DIRECTIONS FOR THIS TASK:
Quote the listing below in its entirety.

++++++++

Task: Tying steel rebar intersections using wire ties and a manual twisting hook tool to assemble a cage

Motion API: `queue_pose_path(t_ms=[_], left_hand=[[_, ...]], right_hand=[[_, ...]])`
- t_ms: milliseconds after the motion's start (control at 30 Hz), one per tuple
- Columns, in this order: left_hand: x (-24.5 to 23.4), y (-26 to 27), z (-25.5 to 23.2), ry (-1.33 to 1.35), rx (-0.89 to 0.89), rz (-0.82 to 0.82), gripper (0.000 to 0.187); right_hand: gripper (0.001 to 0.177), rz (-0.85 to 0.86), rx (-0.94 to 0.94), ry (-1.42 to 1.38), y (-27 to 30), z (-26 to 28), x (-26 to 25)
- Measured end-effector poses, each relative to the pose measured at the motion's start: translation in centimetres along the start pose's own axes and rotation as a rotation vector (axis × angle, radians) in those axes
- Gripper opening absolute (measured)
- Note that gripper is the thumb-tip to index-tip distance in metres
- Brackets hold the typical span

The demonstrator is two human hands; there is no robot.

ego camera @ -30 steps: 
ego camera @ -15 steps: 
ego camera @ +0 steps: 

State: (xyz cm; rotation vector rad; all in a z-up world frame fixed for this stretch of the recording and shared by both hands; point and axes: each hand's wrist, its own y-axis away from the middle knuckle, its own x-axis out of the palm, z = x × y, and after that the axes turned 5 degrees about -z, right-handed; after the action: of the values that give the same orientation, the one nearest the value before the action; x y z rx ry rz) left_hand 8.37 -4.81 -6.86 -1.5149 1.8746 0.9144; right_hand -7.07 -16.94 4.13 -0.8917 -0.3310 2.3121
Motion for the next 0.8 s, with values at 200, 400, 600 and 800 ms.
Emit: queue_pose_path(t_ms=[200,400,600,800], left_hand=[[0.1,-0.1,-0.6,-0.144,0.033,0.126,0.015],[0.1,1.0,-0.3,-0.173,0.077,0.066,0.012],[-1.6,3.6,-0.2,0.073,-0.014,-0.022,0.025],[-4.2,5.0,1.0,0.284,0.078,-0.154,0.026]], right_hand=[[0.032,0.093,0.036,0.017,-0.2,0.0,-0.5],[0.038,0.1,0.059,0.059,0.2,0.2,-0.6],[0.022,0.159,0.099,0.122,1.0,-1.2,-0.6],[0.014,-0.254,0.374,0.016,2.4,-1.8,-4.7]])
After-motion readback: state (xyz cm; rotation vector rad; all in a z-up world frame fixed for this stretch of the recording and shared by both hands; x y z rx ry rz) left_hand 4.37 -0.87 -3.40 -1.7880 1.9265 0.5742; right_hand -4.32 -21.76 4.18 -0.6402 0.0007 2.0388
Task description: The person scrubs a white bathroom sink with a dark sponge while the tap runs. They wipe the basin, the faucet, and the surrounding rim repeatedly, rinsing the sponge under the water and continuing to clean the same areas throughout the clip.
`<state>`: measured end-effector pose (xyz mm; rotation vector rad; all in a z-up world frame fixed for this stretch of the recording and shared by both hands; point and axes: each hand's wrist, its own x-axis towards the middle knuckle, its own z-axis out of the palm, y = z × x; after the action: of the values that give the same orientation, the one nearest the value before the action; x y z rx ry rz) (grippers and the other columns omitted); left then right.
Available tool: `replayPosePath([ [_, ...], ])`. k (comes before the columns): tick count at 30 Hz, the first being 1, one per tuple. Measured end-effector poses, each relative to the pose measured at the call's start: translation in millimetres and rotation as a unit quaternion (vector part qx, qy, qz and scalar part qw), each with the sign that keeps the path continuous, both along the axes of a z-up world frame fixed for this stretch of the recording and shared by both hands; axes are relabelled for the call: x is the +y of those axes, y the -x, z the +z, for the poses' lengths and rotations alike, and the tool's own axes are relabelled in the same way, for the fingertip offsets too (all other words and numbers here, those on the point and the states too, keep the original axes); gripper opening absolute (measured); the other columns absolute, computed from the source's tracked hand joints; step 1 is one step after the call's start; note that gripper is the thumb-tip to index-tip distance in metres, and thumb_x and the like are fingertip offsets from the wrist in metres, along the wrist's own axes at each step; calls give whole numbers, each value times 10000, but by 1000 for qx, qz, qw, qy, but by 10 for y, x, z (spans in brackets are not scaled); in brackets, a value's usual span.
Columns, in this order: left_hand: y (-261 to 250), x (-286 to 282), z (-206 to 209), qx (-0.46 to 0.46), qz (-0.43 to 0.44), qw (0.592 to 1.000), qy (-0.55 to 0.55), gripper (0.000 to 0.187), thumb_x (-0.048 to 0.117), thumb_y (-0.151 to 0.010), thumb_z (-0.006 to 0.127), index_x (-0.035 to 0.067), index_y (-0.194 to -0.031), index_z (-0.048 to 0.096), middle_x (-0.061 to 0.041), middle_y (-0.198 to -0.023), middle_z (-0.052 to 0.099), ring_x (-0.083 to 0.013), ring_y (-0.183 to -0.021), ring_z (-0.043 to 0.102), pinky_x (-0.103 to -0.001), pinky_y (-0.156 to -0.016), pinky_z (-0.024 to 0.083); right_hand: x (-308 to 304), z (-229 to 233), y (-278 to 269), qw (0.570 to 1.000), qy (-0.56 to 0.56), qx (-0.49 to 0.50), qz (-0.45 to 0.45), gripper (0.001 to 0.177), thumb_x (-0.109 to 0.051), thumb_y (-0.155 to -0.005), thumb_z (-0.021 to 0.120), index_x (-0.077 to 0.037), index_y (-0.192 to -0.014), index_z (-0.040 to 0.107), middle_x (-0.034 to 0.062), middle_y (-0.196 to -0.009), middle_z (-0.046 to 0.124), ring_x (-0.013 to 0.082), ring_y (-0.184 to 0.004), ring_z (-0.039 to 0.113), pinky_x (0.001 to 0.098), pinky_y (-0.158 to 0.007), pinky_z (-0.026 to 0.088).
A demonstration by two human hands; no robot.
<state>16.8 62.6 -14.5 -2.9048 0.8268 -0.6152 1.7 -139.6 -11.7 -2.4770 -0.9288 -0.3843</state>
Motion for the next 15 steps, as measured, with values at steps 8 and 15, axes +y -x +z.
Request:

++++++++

WRITTEN ANSWER:
Task: Tying steel rebar intersections using wire ties and a manual twisting hook tool to assemble a cage

Motion API: `queue_pose_path(t_ms=[_], left_hand=[[_, ...]], right_hand=[[_, ...]])`
- t_ms: milliseconds after the motion's start (control at 30 Hz), one per tuple
- Columns, in this order: left_hand: x (-24.5 to 23.4), y (-26 to 27), z (-25.5 to 23.2), ry (-1.33 to 1.35), rx (-0.89 to 0.89), rz (-0.82 to 0.82), gripper (0.000 to 0.187); right_hand: gripper (0.001 to 0.177), rz (-0.85 to 0.86), rx (-0.94 to 0.94), ry (-1.42 to 1.38), y (-27 to 30), z (-26 to 28), x (-26 to 25)
- Measured end-effector poses, each relative to the pose measured at the motion's start: translation in centimetres along the start pose's own axes and rotation as a rotation vector (axis × angle, radians) in those axes
- Gripper opening absolute (measured)
- Note that gripper is the thumb-tip to index-tip distance in metres
- Brackets hold the typical span

The demonstrator is two human hands; there is no robot.

ego camera @ -30 steps: 
ego camera @ -15 steps: 
ego camera @ +0 steps: 

State: (xyz cm; rotation vector rad; all in a z-up world frame fixed for this stretch of the recording and shared by both hands; point and axes: each hand's wrist, its own y-axis away from the middle knuckle, its own x-axis out of the palm, z = x × y, and after that the axes turned 5 degrees about -z, right-handed; after the action: of the values that give the same orientation, the one nearest the value before the action; x y z rx ry rz) left_hand 8.37 -4.81 -6.86 -1.5149 1.8746 0.9144; right_hand -7.07 -16.94 4.13 -0.8917 -0.3310 2.3121
Motion for the next 0.8 s, with values at 200, 400, 600 and 800 ms.
Emit: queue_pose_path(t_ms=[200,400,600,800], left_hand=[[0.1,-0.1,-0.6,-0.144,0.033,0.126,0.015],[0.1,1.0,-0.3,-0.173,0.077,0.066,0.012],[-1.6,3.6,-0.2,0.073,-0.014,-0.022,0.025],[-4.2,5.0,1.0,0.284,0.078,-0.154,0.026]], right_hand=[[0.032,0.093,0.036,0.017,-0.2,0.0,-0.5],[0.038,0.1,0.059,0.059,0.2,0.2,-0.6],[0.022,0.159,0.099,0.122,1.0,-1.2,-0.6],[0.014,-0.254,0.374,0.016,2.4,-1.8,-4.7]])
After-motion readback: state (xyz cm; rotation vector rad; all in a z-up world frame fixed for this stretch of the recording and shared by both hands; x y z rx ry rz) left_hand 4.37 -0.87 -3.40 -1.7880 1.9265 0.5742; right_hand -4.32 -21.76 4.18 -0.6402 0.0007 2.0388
Task description: The person scrubs a white bathroom sink with a dark sponge while the tap runs. They wipe the basin, the faucet, and the surrounding rim repeatedly, rinsing the sponge under the water and continuing to clean the same areas throughout the clip.
`<state>`: measured end-effector pose (xyz mm; rotation vector rad; all in a z-up world frame fixed for this stretch of the recording and shared by both hands; point and axes: each hand's wrist, its own x-axis towards the middle knuckle, its own z-axis out of the palm, y = z × x; after the action: of the values that give the same orientation, the one nearest the value before the action; x y z rx ry rz) (grippers and the other columns omitted); left then right.
Available tool: `replayPosePath([ [_, ...], ])`. k (comes before the columns): tick count at 30 Hz, the first being 1, one per tuple. Measured end-effector poses, each relative to the pose measured at the call's start: translation in millimetres and rotation as a unit quaternion (vector part qx, qy, qz and scalar part qw), each with the sign that keeps the path continuous, both along the axes of a z-up world frame fixed for this stretch of the recording and shared by both hands; axes are relabelled for the call: x is the +y of those axes, y the -x, z the +z, for the poses' lengths and rotations alike, and the tool's own axes are relabelled in the same way, for the fingertip offsets too (all other words and numbers here, those on the point and the states too, keep the original axes); gripper opening absolute (measured); the other columns absolute, computed from the source's tracked hand joints; step 1 is one step after the call's start; note that gripper is the thumb-tip to index-tip distance in metres, and thumb_x and the like are fingertip offsets from the wrist in metres, along the wrist's own axes at each step; calls give whole numbers, each value times 10000, but by 1000 for qx, qz, qw, qy, but by 10 for y, x, z (spans in brackets are not scaled); in brackets, a value's usual span.
Columns, in this order: left_hand: y (-261 to 250), x (-286 to 282), z (-206 to 209), qx (-0.46 to 0.46), qz (-0.43 to 0.44), qw (0.592 to 1.000), qy (-0.55 to 0.55), gripper (0.000 to 0.187), thumb_x (-0.048 to 0.117), thumb_y (-0.151 to 0.010), thumb_z (-0.006 to 0.127), index_x (-0.035 to 0.067), index_y (-0.194 to -0.031), index_z (-0.048 to 0.096), middle_x (-0.061 to 0.041), middle_y (-0.198 to -0.023), middle_z (-0.052 to 0.099), ring_x (-0.083 to 0.013), ring_y (-0.183 to -0.021), ring_z (-0.043 to 0.102), pinky_x (-0.103 to -0.001), pinky_y (-0.156 to -0.016), pinky_z (-0.024 to 0.083); right_hand: x (-308 to 304), z (-229 to 233), y (-278 to 269), qw (0.570 to 1.000), qy (-0.56 to 0.56), qx (-0.49 to 0.50), qz (-0.45 to 0.45), gripper (0.001 to 0.177), thumb_x (-0.109 to 0.051), thumb_y (-0.155 to -0.005), thumb_z (-0.021 to 0.120), index_x (-0.077 to 0.037), index_y (-0.192 to -0.014), index_z (-0.040 to 0.107), middle_x (-0.034 to 0.062), middle_y (-0.196 to -0.009), middle_z (-0.046 to 0.124), ring_x (-0.013 to 0.082), ring_y (-0.184 to 0.004), ring_z (-0.039 to 0.113), pinky_x (0.001 to 0.098), pinky_y (-0.158 to 0.007), pinky_z (-0.026 to 0.088).
A demonstration by two human hands; no robot.
<state>16.8 62.6 -14.5 -2.9048 0.8268 -0.6152 1.7 -139.6 -11.7 -2.4770 -0.9288 -0.3843</state>
Motion for the next 15 steps, as measured, with values at steps 8 and 15, axes +y -x +z.
Request:

Now the output is complete.